Growing Leadership Capacity from the Inside Out

When we cast about for examples of leadership we are likely to grasp for the political, military, and corporate titans.  These established institutional leaders have authority in common.  They are able to martial their resources to reward and punish others to fall in line.  However, leaders with authority is a narrow subset of leaders and typically a landing place for those that have created a following without authority.  They rise to a position of authority via a path of influence.  Leadership’s true essence lies in influence—the ability to guide, inspire, and drive change within teams, organizations, and industries. 

The Leadership Influence Model outlined in this framework provides a structured approach to developing leadership capabilities, moving from self-leadership to leading others and ultimately applying leadership models effectively in various situations.

The Core Leadership Influence Thesis

At the heart of leadership is influence, not control. Influence is what enables leaders to shape decisions, align stakeholders, and propel organizations toward success. However, influence is a double-edged sword—it can be wielded ethically to inspire, guide, and support, or it can be used manipulatively for self-serving ends.

Leadership effectiveness depends on the ability to:

  • Recruit and align others toward a vision.

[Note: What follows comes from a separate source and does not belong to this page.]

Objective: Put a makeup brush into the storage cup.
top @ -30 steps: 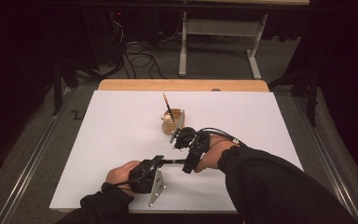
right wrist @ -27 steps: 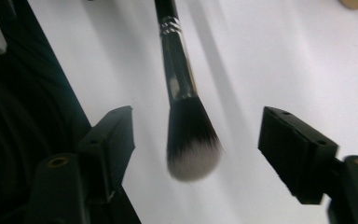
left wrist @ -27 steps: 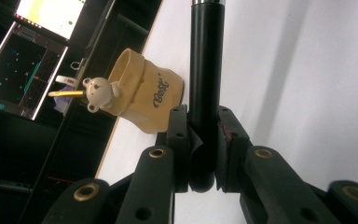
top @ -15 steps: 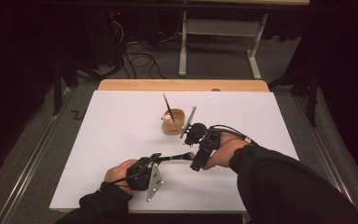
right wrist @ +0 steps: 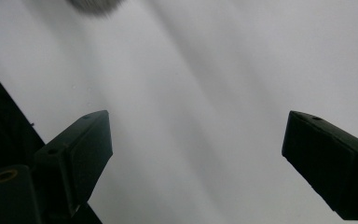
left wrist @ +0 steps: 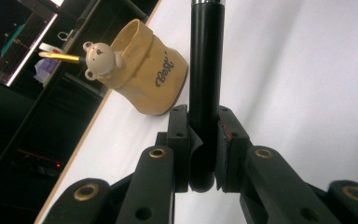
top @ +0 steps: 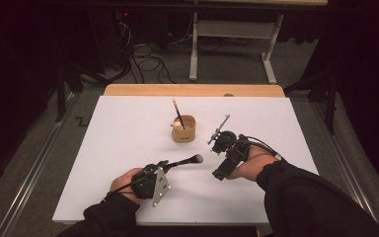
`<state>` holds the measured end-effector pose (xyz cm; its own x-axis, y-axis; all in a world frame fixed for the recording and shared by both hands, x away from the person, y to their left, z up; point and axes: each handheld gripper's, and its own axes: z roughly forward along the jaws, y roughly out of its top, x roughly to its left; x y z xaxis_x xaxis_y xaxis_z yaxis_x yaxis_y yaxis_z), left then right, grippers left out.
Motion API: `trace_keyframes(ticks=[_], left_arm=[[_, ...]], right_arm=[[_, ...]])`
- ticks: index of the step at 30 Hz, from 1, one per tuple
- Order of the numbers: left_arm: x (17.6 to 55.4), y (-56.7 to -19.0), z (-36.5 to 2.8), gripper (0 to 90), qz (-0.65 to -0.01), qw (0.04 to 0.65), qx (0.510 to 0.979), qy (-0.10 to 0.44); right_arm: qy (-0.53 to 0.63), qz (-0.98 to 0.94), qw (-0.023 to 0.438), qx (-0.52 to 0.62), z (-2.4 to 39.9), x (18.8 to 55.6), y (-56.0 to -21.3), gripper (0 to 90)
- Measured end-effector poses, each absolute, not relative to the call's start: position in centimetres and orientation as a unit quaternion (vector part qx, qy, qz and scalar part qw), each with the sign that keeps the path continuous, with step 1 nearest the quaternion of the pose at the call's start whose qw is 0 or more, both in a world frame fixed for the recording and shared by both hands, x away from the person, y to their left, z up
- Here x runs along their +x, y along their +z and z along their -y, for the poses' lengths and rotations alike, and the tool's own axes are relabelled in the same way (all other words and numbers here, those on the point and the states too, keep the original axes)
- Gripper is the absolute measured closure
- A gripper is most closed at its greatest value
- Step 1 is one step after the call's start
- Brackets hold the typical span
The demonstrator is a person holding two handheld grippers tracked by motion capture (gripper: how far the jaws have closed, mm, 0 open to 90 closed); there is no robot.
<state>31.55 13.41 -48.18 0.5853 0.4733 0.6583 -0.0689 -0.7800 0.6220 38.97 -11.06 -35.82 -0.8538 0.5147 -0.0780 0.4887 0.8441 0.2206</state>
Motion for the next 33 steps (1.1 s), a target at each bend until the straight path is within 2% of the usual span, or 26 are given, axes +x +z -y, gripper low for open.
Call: trace_keyframes(ticks=[24, 33], left_arm=[[32.4, -48.0, -14.3, 78.9, -0.190, 0.355, 0.828, 0.391], [32.8, -47.8, -14.9, 78.9, -0.215, 0.372, 0.820, 0.379]], right_arm=[[0.239, -0.908, 0.114, 0.324, 15.4, 38.2, -42.3, 7.3], [0.295, -0.881, 0.150, 0.337, 17.4, 37.9, -44.0, 7.3]])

  • Build credibility and trust.

  • Position oneself strategically within a network of stakeholders.

  • Exercise Influence as a currency of exchange, where trust and credibility compound over time.

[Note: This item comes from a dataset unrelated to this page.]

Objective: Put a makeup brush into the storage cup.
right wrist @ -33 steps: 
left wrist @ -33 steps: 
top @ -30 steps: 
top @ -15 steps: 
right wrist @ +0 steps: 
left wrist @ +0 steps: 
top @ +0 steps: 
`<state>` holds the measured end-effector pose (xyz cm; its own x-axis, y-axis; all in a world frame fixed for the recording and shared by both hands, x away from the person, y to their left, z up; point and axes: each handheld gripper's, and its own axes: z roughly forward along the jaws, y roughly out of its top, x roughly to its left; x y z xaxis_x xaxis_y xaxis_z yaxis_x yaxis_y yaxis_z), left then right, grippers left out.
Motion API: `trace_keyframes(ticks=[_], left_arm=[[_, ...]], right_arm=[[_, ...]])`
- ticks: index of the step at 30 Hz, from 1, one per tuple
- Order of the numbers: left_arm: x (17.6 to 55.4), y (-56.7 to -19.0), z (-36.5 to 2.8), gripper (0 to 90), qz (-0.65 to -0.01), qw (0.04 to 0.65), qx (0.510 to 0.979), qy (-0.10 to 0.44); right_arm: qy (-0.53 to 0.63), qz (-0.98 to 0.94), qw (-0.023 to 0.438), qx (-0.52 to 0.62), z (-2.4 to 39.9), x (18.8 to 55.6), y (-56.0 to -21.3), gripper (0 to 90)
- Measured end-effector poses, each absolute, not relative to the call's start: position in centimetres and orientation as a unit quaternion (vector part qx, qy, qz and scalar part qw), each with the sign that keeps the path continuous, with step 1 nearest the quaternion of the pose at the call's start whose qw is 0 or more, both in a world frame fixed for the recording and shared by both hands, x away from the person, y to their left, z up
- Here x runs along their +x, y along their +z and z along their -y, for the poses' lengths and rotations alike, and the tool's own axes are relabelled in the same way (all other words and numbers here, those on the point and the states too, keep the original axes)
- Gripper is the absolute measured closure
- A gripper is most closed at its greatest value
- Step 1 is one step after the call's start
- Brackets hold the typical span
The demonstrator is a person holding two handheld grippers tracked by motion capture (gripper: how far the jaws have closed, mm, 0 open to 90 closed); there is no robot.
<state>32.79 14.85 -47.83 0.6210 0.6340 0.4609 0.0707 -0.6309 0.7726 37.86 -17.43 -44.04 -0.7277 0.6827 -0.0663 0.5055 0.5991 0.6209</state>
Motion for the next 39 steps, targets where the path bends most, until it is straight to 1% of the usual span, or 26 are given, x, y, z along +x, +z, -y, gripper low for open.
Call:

The Three-Tier Leadership Development Model

Leading Ourselves: The Foundation of Influence

Before leading others, leaders must master self-leadership by developing clarity of purpose, commitment, and personal accountability. Key practices include:

  • Establishing Purpose: Identifying core values, long-term goals, and the personal mission that fuels leadership efforts.

  • Unconditional Commitment: Committing fully to a cause without excuses, delays, or conditions.

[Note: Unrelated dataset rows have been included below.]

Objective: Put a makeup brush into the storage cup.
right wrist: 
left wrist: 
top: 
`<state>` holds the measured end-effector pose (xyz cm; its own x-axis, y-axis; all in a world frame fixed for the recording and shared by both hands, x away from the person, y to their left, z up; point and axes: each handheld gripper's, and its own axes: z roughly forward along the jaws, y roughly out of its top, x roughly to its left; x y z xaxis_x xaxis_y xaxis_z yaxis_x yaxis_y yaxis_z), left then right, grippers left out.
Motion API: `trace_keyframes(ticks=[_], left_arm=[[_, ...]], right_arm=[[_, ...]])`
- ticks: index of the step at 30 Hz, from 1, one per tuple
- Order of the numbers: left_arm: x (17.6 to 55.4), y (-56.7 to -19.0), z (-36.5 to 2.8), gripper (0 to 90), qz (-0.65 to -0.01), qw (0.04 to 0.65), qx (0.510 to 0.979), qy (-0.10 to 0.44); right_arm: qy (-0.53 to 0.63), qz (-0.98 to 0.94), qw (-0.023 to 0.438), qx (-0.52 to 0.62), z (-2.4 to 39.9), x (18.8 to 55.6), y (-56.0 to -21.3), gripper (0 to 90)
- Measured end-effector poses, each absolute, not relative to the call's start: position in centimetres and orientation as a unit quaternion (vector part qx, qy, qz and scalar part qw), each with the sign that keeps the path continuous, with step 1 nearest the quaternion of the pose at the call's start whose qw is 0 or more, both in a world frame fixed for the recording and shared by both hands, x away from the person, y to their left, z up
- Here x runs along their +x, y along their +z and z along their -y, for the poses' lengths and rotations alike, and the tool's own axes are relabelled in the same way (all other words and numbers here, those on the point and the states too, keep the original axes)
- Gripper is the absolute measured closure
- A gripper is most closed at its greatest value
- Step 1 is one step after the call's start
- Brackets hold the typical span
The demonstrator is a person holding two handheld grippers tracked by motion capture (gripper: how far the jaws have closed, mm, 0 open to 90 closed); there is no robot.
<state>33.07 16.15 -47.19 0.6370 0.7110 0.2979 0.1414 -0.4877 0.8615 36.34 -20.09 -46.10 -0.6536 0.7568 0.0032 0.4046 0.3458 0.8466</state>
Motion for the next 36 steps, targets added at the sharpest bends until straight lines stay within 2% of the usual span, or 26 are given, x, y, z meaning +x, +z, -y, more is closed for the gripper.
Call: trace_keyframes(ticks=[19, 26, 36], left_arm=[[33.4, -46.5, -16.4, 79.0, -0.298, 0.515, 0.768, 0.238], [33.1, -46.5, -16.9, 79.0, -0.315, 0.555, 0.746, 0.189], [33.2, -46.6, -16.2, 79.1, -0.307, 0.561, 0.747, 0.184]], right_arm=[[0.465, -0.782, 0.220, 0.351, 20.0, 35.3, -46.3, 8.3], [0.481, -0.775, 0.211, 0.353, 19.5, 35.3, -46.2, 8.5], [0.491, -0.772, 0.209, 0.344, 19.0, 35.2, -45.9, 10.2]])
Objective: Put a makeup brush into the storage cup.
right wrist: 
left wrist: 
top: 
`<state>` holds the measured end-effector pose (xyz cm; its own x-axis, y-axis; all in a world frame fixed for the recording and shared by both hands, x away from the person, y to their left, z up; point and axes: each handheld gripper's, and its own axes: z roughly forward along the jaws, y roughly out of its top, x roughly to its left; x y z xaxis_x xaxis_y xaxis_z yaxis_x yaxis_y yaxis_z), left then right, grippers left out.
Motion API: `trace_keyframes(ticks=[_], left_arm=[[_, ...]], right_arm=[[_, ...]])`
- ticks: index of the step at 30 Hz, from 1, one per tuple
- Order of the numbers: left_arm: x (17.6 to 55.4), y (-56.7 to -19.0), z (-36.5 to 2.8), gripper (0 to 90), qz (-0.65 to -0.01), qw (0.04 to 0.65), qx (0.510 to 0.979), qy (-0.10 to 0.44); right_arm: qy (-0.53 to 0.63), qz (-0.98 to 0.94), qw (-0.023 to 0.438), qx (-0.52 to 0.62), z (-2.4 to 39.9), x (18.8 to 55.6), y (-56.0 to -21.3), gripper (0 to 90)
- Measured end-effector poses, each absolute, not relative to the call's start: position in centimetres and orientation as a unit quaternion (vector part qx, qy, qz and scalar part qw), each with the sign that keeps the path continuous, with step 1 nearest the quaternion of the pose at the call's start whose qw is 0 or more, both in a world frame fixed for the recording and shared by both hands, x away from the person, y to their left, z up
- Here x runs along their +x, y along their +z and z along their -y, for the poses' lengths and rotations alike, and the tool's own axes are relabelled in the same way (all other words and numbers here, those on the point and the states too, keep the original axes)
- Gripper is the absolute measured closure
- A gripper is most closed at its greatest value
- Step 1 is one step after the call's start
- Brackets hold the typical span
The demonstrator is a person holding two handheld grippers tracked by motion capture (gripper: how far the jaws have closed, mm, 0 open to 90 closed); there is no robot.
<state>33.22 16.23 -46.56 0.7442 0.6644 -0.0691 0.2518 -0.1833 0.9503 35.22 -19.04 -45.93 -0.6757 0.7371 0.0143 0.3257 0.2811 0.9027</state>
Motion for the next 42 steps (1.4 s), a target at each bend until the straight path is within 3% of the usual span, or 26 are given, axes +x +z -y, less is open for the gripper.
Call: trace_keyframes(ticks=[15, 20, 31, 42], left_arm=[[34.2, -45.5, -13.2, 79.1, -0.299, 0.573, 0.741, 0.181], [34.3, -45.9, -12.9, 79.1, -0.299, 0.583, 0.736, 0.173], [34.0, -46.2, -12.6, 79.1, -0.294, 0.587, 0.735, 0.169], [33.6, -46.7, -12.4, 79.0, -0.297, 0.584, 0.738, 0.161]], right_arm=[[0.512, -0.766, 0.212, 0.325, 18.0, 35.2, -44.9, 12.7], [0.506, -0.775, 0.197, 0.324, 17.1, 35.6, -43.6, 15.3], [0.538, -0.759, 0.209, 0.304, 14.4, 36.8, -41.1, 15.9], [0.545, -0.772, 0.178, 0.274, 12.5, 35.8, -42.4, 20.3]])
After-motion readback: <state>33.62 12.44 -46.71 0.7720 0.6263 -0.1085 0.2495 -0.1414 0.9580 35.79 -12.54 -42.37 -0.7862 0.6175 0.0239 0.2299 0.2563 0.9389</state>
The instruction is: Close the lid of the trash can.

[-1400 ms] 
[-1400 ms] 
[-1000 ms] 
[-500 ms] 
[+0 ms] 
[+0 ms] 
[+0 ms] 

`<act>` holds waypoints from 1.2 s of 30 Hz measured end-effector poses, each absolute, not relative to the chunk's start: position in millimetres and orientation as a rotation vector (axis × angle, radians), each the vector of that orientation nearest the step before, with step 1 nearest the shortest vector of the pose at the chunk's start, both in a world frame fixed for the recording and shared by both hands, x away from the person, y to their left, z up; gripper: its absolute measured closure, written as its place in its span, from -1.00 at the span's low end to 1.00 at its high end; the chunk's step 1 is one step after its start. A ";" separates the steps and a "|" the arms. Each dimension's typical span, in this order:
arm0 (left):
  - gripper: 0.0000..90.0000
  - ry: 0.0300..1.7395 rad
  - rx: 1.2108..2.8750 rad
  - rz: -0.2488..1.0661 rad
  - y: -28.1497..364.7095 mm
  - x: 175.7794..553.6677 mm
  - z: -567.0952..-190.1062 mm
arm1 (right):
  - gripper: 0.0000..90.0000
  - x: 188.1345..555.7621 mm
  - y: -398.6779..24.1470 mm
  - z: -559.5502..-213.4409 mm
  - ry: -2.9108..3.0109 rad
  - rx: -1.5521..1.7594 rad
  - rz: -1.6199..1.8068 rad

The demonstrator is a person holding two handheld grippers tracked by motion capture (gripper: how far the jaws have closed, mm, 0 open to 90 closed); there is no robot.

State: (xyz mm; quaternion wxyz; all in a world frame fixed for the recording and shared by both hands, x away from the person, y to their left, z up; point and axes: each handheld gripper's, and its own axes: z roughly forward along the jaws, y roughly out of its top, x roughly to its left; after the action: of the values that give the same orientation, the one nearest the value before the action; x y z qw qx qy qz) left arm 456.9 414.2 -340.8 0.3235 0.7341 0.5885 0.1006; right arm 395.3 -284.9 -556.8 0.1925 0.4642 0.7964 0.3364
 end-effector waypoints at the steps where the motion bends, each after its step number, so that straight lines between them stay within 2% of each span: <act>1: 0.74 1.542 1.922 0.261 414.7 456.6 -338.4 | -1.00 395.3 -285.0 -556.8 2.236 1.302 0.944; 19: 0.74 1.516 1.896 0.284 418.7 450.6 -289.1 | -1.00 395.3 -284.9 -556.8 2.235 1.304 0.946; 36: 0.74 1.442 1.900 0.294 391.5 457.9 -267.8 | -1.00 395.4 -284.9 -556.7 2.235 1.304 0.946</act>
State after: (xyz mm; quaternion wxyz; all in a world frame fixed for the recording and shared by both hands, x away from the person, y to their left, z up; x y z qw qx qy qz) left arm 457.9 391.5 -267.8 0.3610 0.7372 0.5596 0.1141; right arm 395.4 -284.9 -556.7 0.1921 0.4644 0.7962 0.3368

  • Self-Accountability: Holding oneself responsible for continuous improvement and results.

Elevating practices such as intense presence, extreme awareness, and tactical focus enable leaders to operate at a high level despite uncertainty or adversity.

Leading Others: The Mechanics of Influence

Once self-leadership is mastered, leaders must engage, recruit, and inspire others. Effective leadership requires:

  • Emotional Intelligence & Empathy – Understanding and responding to team dynamics.

  • Delegation & Decision-Making – Ensuring tasks are distributed efficiently while fostering ownership.

  • Integrity & Accountability – Building a high-trust environment where commitments are met.

Leadership influence is not a one-size-fits-all approach. Leaders must cultivate resilience, adaptability, and clarity of vision to guide their teams effectively.

Applied Leadership: Using the Right Model at the Right Time

Leadership is contextual. Different challenges demand different leadership styles. The framework introduces a Leadership Model Matrix, categorizing leadership styles based on their approach to outcomes, people, controls, and adaptability. These include:

  • Charismatic Leadership: Using inspiration and personal vision to rally teams.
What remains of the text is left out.